On July 1, 1971, Manzano Base was merged, along with Sandia Base, into Kirtland Air Force Base.

==Other incidents at Sandia Base==
On March 8, 1950, a fire of undetermined origin swept through the stockade at Sandia Base, killing fourteen prisoners. Several officers and military firefighters were seriously injured.

On May 22, 1957, a B-36 ferrying a nuclear weapon from Biggs AFB to Kirtland AFB dropped a nuclear weapon on approach to Kirtland AFB. The weapon impacted the ground 4.5 miles south of the Kirtland control tower and 0.3 miles west of the Sandia Base reservation. The weapon was completely destroyed by the detonation of its high explosive material, creating a crater 12 feet deep and 25 feet in diameter. Radioactive contamination at the crater lip amounted to 0.5 milliroentgen.

==The Sandia Base community==
Because of the presence of the Armed Forces Special Weapons Project and its successors, Sandia Base had military personnel of all of the services, as well as Department of Defense civilian employees. Sandia Lab brought more civilians to the base community.

Although most of the base was restricted, the rest of the base resembled other U.S. military installations in the world. By the 1950s, there were places for several thousand military family members to live, shop, attend school, recreate, and worship. The Army was in charge of running these parts of the base.

Housing for military families existed in three areas of Sandia Base. In the southwest corner of the base was an area of Wherry housing, known as Zia Park. On the northwest side of the base was an area of Capehart housing, known as Pershing Park. This area stretched from Wyoming Boulevard almost to the Gibson Avenue gate. East of Wyoming Boulevard was an area of Capehart housing, known informally as "The Loops," because the streets were circular and had names such as 10th Loop, 11th Loop, etc.

Zia Park was once thought to house chemical warfare training; however, the only evidence suggesting chemical warfare training as reported by Kirtland AFB personnel is an old hand drawn map identifying this area as a chemical warfare training area. No other recorded maps have identified this area as a chemical training area, so the exact history of this site is in question. KAFB personnel thought this site was used during WWII, as a possible tear gas training site.

There were two schools on the base. Sandia Base Elementary School was on Wyoming Boulevard between Pershing Park and the Loops; Wherry Elementary School was located in Zia Park. Both schools were, and still are, operated by the Albuquerque Public Schools system. Older children from Sandia Base attended Van Buren Junior High School, just outside the base, and Highland High School in southeast Albuquerque.
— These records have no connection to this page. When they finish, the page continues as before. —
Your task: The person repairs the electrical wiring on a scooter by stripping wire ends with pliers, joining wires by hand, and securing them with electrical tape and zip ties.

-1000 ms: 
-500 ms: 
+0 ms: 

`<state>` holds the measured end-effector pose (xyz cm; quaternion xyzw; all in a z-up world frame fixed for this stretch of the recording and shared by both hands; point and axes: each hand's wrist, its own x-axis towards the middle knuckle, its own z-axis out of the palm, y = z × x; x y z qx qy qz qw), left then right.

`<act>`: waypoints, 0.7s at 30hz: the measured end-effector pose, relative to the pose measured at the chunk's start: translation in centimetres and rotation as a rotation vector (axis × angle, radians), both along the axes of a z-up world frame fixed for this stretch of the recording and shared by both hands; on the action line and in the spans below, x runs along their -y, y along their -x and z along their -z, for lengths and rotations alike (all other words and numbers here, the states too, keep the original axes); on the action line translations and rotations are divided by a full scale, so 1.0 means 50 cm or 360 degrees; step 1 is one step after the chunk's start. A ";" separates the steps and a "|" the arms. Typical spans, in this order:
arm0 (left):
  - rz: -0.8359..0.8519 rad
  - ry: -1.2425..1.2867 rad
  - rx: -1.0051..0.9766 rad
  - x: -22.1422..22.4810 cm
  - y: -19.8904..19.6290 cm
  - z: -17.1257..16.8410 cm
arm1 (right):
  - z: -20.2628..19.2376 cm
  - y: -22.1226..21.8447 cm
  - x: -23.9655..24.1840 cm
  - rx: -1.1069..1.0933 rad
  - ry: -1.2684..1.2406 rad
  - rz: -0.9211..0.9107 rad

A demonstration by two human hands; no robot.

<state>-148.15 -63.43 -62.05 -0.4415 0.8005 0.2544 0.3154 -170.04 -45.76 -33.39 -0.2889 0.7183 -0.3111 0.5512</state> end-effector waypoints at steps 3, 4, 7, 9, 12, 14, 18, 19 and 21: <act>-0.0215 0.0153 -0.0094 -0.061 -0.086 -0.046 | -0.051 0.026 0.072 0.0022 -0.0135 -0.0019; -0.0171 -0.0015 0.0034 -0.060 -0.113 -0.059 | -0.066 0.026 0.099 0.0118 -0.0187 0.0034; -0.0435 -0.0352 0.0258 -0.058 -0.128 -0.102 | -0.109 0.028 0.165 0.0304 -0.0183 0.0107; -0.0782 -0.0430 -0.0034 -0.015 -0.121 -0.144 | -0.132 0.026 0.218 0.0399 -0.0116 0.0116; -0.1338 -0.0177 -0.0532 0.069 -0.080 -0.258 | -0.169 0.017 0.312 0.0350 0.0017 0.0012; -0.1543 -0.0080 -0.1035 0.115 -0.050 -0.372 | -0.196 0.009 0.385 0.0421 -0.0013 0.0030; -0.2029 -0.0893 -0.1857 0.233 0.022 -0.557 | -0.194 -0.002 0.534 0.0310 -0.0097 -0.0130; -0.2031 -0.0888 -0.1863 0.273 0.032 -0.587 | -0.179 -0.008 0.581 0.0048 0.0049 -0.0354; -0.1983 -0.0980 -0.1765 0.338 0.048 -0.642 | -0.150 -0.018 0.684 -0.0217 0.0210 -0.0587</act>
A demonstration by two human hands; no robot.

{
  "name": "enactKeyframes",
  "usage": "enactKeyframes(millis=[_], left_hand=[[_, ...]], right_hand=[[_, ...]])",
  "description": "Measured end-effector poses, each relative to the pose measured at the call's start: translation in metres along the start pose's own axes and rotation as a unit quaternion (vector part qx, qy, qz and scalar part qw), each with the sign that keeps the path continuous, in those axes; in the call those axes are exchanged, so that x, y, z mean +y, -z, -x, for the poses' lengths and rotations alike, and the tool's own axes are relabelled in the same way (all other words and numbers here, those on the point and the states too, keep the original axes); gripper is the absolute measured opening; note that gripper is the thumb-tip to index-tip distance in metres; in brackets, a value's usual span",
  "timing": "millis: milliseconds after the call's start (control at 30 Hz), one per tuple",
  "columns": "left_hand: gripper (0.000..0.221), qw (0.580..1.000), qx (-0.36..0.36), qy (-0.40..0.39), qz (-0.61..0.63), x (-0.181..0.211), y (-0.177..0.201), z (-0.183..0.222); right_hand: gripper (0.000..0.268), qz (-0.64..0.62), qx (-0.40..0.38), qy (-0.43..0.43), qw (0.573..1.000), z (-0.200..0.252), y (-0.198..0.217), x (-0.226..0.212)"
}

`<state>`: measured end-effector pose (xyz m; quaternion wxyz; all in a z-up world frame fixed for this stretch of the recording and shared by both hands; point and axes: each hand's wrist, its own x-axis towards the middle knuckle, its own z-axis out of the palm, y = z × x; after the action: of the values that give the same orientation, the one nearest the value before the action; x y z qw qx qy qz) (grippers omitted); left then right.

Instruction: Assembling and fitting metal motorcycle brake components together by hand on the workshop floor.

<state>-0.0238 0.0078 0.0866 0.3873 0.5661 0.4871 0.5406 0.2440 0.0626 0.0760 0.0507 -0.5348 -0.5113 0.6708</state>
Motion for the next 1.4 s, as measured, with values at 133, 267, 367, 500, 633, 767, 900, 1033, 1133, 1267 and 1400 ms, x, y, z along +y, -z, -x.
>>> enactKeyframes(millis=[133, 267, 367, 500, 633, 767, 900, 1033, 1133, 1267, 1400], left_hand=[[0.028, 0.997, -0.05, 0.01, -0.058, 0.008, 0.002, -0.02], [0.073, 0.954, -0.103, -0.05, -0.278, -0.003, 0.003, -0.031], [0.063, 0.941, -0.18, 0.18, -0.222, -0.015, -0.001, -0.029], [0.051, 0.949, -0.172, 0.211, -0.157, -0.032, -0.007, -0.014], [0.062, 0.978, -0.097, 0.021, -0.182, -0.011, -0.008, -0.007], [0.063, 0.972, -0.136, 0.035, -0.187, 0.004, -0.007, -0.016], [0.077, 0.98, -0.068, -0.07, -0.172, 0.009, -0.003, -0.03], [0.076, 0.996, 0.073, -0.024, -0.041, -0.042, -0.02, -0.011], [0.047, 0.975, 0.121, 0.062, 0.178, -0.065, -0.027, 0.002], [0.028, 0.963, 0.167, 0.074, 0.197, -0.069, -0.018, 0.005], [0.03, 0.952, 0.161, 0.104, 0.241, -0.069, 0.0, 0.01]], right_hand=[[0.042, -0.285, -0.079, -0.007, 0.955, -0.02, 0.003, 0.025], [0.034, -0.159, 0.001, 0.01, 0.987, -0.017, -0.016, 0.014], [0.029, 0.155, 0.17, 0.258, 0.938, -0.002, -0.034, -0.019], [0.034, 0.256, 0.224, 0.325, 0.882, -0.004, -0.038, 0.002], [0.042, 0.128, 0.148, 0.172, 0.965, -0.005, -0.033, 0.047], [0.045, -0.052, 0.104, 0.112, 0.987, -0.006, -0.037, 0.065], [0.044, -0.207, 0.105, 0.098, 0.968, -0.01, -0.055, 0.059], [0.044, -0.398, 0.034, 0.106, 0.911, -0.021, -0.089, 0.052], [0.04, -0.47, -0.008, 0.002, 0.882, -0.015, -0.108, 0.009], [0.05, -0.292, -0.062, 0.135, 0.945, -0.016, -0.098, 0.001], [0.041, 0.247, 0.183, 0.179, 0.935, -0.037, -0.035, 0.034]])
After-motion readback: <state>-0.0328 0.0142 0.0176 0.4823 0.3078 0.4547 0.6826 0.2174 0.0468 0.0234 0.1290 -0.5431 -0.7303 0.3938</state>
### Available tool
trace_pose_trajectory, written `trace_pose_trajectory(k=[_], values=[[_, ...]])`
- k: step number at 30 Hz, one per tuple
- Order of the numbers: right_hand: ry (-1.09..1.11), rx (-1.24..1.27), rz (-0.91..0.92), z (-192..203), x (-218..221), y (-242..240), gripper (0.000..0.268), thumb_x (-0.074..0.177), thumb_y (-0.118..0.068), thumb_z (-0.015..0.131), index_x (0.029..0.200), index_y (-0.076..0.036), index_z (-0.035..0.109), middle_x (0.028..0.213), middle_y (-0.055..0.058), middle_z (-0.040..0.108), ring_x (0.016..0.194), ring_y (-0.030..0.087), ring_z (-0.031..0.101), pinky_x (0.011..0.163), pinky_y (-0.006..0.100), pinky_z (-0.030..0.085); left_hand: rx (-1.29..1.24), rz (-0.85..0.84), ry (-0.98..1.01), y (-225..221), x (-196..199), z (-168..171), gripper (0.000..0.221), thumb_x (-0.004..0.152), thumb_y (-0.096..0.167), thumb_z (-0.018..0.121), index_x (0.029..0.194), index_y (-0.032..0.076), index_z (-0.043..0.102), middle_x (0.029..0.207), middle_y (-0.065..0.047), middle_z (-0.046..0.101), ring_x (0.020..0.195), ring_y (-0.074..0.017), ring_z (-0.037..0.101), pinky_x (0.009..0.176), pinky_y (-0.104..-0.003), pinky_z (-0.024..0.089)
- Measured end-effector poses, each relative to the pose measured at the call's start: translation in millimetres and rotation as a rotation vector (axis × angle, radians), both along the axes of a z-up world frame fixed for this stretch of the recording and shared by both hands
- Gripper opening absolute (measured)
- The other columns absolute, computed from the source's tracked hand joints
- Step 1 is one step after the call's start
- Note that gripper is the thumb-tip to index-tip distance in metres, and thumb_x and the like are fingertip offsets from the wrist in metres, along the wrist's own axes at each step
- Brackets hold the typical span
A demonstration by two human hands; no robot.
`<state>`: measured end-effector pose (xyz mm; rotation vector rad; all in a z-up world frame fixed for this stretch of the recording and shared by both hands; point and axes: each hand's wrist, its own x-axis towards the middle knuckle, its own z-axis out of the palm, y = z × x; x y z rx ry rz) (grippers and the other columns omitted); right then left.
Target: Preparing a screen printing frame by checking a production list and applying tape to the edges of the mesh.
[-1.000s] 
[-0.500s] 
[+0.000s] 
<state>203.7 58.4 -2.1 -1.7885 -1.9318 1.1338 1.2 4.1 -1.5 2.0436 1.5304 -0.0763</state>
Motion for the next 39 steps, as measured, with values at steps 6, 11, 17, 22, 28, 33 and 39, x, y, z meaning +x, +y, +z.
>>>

Sandia Base had an officers club, an NCO club, a commissary, a base exchange, a movie theater, a swimming pool, a library, and a teen club. Sandia Base also had a club for civilian employees. There were two chapels, a hospital, and a pre-school on the base.

==Merger with Kirtland Air Force Base==
On July 1, 1971, Sandia Base and Manzano Base were merged into Kirtland Air Force Base, their neighbor to the west. The merger was concurrent with the change of DASA into the Defense Nuclear Agency. The Air Force took over host responsibilities for the nation's military nuclear weapons program.